Directions: Leaving out every picture, copy the lines of the data exactly, from the first through the line containing "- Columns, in".

** Given data follows **

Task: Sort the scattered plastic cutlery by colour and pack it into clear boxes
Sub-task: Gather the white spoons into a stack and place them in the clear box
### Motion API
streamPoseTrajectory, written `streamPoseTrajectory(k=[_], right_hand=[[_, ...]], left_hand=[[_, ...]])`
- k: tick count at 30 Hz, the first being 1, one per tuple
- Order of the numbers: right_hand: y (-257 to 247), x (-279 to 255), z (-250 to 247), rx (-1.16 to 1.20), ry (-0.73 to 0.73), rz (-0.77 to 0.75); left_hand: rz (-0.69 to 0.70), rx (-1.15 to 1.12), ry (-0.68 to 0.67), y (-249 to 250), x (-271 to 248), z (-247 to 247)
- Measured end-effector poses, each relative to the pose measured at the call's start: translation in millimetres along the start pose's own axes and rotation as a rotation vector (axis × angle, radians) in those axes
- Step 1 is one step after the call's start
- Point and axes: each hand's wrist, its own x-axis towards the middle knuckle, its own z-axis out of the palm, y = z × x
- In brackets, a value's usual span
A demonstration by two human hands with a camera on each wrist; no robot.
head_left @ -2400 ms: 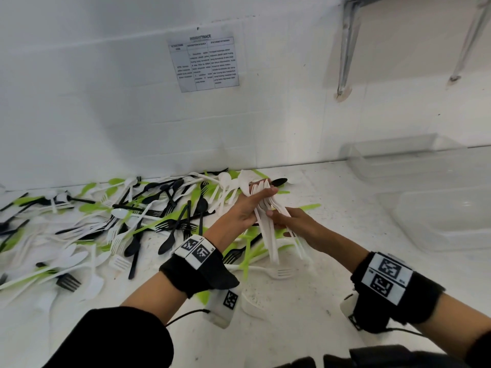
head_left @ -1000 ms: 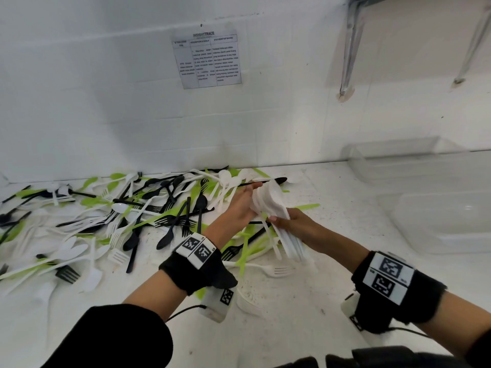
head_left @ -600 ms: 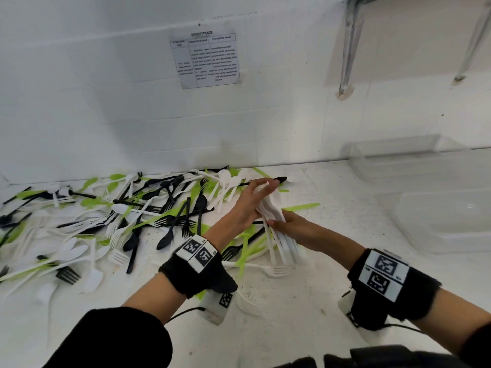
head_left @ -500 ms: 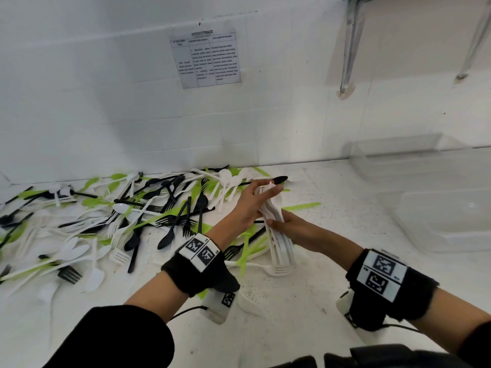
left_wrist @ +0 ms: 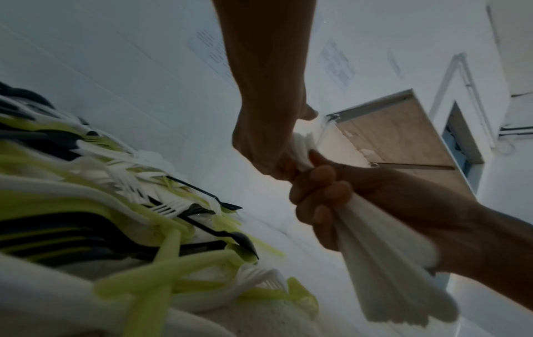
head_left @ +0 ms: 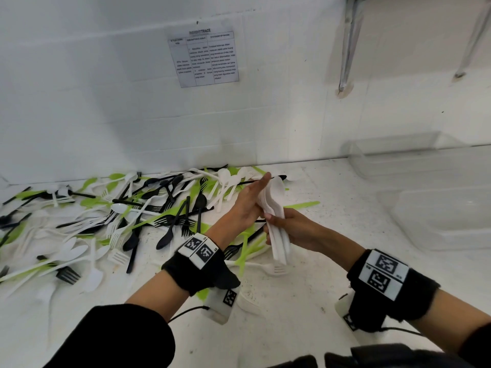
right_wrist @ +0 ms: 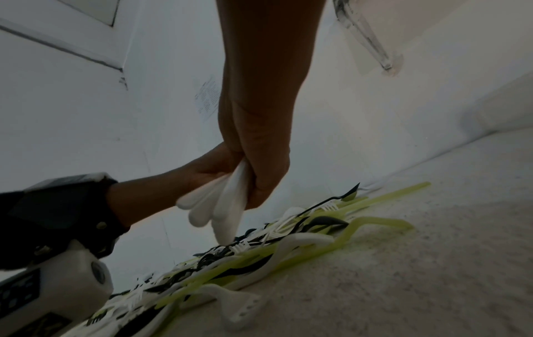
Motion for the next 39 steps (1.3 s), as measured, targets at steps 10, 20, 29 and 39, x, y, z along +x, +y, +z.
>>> streamPoseTrajectory(k=[10,20,29,39], right_hand=[[-4.0,-7.2,-2.2,0.107,-0.113,0.092],[3.7,-5.6,-6.4,-0.006,0.112,-0.077],[7.8,-1.3,-1.3,-0.284,0.392,-0.161],[-0.4,-4.8,-2.8,-0.192,0.339,-0.163]], left_hand=[[-0.024,-0.020,-0.197,7.0,-9.6,-4.3],[0.140,-0.115,-0.118,0.2,-4.8,-3.2],[0.290,0.135,-0.084,-2.7,-9.0,-2.1],[0.229,-0.013,-0.082,2.2,-9.5,2.7]])
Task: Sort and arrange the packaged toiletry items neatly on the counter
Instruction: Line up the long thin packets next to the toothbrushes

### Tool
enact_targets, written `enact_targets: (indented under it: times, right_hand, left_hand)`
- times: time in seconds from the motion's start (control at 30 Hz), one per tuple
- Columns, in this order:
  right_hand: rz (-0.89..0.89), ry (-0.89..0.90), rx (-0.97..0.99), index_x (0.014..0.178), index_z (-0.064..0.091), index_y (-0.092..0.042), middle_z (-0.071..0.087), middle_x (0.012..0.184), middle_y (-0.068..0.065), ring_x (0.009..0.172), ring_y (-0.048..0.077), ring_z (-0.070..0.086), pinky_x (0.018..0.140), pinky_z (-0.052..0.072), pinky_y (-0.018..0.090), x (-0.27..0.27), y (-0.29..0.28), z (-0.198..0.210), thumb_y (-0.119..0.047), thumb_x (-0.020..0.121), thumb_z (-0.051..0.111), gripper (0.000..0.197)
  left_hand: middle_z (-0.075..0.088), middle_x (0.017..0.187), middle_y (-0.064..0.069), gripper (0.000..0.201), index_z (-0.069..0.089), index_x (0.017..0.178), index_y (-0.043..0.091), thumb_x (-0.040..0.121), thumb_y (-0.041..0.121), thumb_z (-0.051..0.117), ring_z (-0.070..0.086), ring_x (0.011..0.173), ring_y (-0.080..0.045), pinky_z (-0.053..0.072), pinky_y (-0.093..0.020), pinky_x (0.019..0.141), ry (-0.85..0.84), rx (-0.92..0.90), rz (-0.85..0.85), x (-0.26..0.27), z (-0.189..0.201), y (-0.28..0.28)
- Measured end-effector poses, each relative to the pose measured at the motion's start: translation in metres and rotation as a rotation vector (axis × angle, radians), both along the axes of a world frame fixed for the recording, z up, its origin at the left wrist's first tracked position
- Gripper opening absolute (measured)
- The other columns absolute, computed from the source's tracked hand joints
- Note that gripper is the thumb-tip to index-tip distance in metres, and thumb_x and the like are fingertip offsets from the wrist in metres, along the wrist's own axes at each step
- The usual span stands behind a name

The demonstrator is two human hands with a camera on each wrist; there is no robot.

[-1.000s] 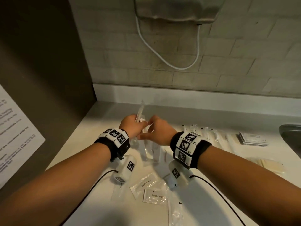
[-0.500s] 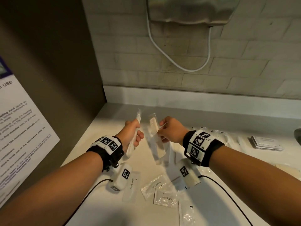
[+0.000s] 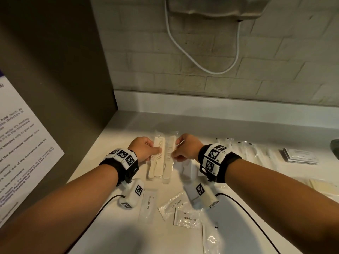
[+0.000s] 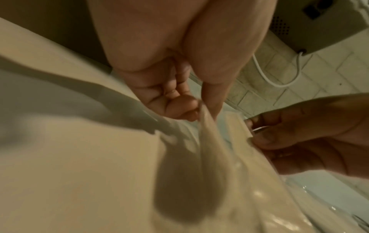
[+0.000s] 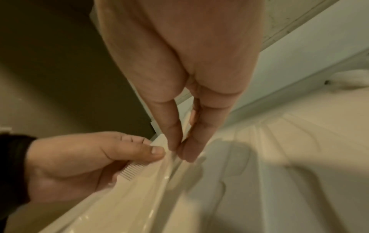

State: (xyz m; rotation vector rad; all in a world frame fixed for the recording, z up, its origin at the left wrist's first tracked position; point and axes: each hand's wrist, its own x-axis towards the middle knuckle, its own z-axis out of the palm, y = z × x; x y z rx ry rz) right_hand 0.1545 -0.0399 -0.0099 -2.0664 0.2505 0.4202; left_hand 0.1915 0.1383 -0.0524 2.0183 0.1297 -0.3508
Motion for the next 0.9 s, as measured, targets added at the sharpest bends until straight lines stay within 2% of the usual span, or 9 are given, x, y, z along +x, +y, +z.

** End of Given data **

Answer to the problem:
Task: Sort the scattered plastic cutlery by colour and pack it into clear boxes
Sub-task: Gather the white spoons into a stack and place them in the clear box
### Motion API
streamPoseTrajectory, written `streamPoseTrajectory(k=[_], right_hand=[[_, ...]], left_hand=[[_, ...]])`
- k: tick count at 30 Hz, the first being 1, one per tuple
- Order of the numbers: right_hand: y (-257 to 247), x (-279 to 255), z (-250 to 247), rx (-1.16 to 1.20), ry (-0.73 to 0.73), rz (-0.77 to 0.75); left_hand: rz (-0.69 to 0.70), rx (-1.15 to 1.12), ry (-0.68 to 0.67), y (-249 to 250), x (-271 to 248), z (-247 to 247)
- Measured end-effector poses, each relative to the pose measured at the call's start: translation in millimetres along the start pose's own axes and rotation as a rotation vector (axis × angle, radians) in those axes
- Step 1 is one step after the call's start
- Point and axes: each hand's wrist, its own x-axis towards the middle knuckle, its own z-axis out of the palm, y = z × x
- In brackets, a value's usual span
A demonstration by two human hands with a camera on each wrist; no robot.
head_left @ -2400 ms: 
head_left @ -1000 ms: 
head_left @ -600 ms: 
head_left @ -500 ms: 
left_wrist @ +0 ms: 
head_left @ +0 ms: 
right_wrist @ +0 ms: 
Motion for the next 39 steps (1.3 s), as measured, targets at steps 10, 20, 29 and 39, x, y, z along +x, +y, +z.
>>> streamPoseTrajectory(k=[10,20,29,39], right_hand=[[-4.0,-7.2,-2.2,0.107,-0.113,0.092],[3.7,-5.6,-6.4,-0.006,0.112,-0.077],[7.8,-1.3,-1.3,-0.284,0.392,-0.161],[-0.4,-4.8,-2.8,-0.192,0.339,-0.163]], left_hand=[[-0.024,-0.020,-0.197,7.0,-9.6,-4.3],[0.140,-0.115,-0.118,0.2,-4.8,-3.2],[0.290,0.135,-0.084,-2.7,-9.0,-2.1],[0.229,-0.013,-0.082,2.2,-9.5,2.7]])
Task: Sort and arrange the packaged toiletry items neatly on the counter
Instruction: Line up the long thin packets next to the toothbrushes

### Tool
enact_targets, written `enact_targets: (indented under it: times, right_hand, left_hand)`
- times: time in seconds from the motion's start (control at 30 Hz), one per tuple
- Columns, in this order:

That completes the response to the exercise.